Transcribe only the lines between the first line of the records and the line containing "- joint 6: -0.5959..0.6344", inclusive, exactly as written.

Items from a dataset

******************************

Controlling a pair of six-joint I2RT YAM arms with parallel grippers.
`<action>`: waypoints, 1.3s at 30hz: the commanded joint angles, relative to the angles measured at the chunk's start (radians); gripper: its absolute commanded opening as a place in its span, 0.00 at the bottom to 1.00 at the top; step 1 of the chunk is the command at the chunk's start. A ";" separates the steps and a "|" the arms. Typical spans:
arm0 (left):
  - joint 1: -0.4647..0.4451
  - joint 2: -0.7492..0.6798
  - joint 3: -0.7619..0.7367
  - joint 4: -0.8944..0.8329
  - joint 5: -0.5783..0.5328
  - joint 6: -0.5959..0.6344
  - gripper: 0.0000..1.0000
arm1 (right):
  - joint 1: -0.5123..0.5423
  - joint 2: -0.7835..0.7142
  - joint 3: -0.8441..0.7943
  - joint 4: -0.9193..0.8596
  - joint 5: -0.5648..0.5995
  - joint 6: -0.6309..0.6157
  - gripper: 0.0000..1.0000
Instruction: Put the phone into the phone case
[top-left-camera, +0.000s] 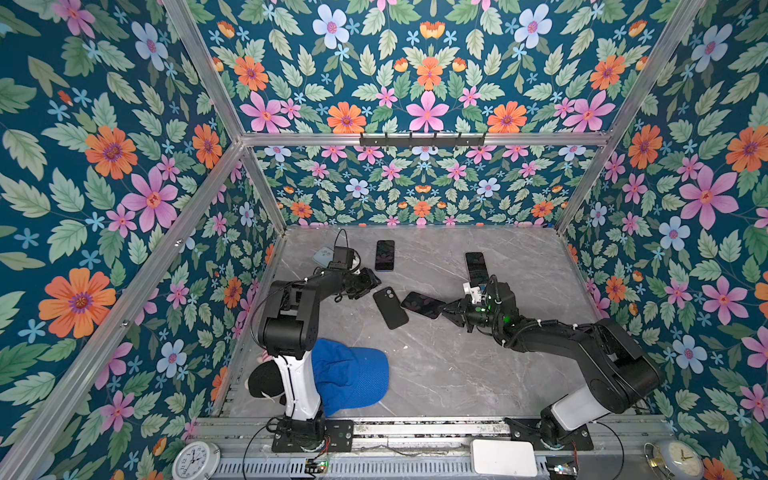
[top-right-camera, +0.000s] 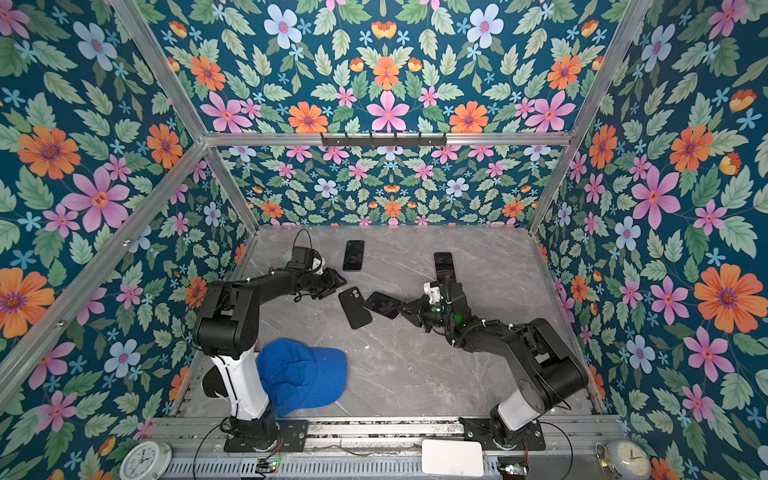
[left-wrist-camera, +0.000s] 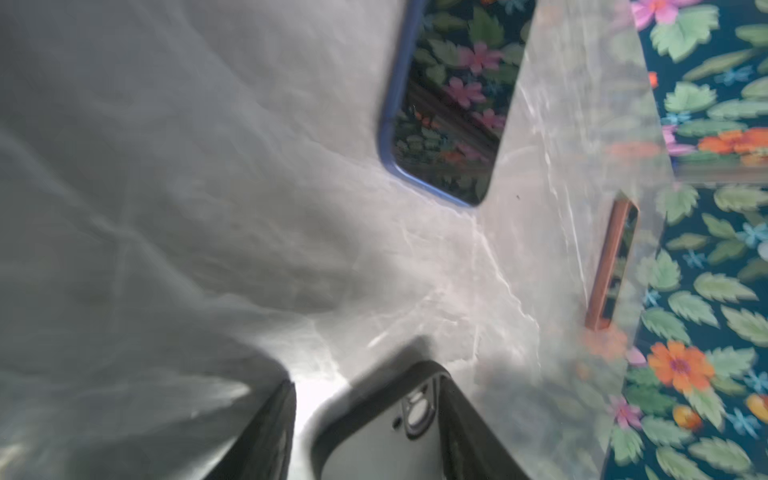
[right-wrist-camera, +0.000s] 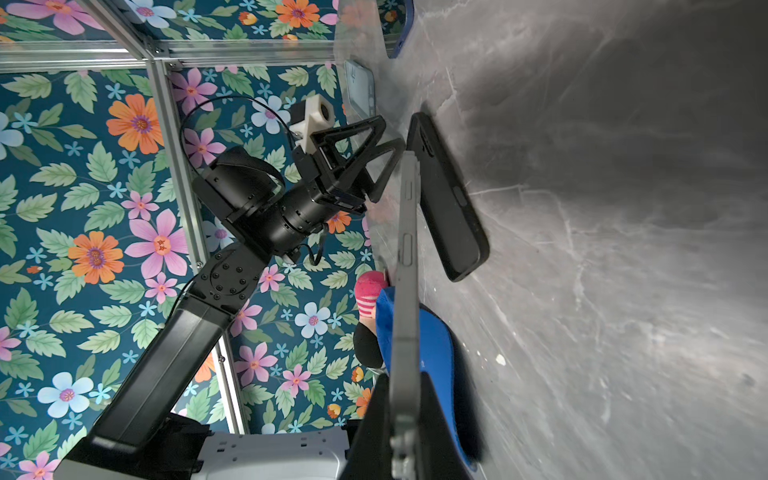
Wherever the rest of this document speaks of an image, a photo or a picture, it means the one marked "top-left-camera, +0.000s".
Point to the black hook rail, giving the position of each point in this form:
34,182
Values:
409,140

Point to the light blue phone case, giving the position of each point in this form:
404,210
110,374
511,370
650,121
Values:
323,257

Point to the pink-edged smartphone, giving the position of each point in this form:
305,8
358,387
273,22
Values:
477,269

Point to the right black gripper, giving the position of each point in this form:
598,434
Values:
461,315

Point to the blue baseball cap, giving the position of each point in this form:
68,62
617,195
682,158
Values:
349,377

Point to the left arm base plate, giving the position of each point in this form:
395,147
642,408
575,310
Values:
313,437

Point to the blue-edged smartphone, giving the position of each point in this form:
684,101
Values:
385,255

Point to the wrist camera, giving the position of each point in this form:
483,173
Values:
475,292
343,258

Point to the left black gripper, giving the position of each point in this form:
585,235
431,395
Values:
368,282

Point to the silver-edged smartphone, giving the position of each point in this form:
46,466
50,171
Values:
423,305

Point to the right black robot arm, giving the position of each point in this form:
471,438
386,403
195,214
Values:
617,371

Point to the white rectangular box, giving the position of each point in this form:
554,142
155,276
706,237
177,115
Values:
503,458

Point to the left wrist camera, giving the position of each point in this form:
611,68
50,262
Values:
343,258

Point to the silver alarm clock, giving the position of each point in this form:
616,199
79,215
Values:
674,460

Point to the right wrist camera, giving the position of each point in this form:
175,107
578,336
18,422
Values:
475,292

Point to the white wall clock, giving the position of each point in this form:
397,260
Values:
198,460

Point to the black phone case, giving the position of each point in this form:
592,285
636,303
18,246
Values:
390,308

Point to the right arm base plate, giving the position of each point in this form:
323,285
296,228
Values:
576,435

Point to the black plush toy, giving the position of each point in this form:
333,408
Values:
265,382

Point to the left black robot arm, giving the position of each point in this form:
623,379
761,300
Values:
289,325

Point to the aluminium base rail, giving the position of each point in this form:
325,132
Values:
426,448

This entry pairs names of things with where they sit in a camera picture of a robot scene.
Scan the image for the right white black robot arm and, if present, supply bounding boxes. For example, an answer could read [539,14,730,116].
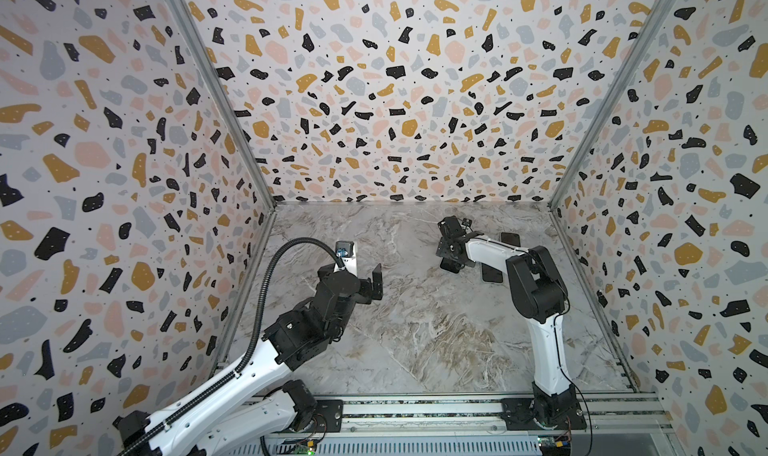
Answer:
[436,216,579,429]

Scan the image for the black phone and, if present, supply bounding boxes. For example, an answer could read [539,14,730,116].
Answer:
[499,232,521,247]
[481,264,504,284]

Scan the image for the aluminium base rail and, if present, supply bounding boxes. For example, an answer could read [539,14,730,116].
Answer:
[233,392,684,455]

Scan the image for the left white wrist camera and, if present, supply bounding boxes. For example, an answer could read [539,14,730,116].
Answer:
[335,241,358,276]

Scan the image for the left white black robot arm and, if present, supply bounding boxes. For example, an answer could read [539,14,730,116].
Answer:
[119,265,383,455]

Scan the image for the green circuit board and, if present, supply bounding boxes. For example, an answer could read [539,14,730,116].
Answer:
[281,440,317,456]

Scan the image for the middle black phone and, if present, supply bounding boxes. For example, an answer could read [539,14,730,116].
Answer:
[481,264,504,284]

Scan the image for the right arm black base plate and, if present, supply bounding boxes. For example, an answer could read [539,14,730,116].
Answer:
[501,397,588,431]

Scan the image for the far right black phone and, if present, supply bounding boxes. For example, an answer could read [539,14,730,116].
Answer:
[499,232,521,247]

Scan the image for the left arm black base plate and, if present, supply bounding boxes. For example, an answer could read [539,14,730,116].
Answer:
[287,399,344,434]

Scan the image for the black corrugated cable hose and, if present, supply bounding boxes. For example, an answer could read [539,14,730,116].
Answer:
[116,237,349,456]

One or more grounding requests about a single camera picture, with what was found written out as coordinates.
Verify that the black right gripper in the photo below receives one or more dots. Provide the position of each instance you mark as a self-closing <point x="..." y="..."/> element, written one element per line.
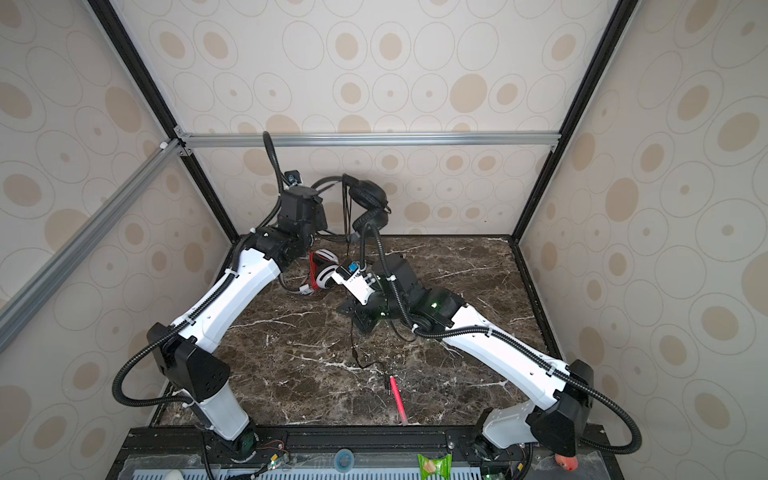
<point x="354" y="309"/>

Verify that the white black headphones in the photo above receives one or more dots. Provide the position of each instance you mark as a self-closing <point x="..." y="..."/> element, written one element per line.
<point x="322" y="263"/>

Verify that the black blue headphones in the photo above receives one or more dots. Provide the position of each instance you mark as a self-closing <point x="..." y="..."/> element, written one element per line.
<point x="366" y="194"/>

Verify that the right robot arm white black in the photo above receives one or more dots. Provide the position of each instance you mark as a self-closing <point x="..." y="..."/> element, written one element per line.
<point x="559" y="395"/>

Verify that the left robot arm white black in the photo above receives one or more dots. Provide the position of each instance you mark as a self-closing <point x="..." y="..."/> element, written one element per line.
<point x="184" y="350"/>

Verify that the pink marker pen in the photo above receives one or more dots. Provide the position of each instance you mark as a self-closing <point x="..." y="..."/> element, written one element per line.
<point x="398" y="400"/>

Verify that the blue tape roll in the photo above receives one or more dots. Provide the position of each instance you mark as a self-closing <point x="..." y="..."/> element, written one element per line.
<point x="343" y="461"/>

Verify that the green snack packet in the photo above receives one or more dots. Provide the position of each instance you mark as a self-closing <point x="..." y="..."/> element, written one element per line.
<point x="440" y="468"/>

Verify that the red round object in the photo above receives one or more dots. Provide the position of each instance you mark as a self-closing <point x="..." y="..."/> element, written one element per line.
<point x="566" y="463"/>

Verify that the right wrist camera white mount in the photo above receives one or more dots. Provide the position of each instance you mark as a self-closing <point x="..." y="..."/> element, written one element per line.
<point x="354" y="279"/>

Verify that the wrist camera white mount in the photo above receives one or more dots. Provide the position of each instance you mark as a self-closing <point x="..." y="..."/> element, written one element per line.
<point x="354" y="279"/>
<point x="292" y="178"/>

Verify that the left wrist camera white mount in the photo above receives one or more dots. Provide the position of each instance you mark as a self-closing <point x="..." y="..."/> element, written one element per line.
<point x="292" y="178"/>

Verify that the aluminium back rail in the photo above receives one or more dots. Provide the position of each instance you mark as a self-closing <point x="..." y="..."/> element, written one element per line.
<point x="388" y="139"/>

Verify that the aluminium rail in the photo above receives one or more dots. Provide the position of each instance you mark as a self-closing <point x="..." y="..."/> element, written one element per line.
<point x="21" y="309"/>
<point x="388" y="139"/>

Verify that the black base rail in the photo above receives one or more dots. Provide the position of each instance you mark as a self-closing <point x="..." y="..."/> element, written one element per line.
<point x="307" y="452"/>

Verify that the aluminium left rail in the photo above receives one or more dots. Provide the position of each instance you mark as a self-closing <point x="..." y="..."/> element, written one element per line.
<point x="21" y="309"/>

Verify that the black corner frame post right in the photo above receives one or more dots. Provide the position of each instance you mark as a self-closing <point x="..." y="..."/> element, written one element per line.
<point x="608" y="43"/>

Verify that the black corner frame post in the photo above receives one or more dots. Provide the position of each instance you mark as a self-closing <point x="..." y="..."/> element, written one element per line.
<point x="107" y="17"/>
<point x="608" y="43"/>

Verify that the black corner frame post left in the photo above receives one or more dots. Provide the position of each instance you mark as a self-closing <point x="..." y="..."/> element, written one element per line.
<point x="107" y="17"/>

******************************

• _EXERCISE RESULT_:
Controlling a pair of six-joint I2RT YAM arms with parallel grippers.
`<action>`: waypoints, 1.3s at 30hz: the commanded joint angles, relative to the angles measured at the chunk's start (radians); gripper: its absolute commanded opening as a place in its span, 0.00 at the bottom to 1.00 at the top; step 1 of the chunk is the command at the chunk's start. A ";" separates the steps and a "|" the arms. Typical spans:
arm0 (left):
  - joint 1: -0.4647..0.4451
  - joint 2: -0.7492..0.6798
  - joint 3: -0.7619..0.7367
  - joint 4: -0.8944..0.8329
  - joint 5: -0.5783..0.5328
  - joint 6: -0.5959..0.6344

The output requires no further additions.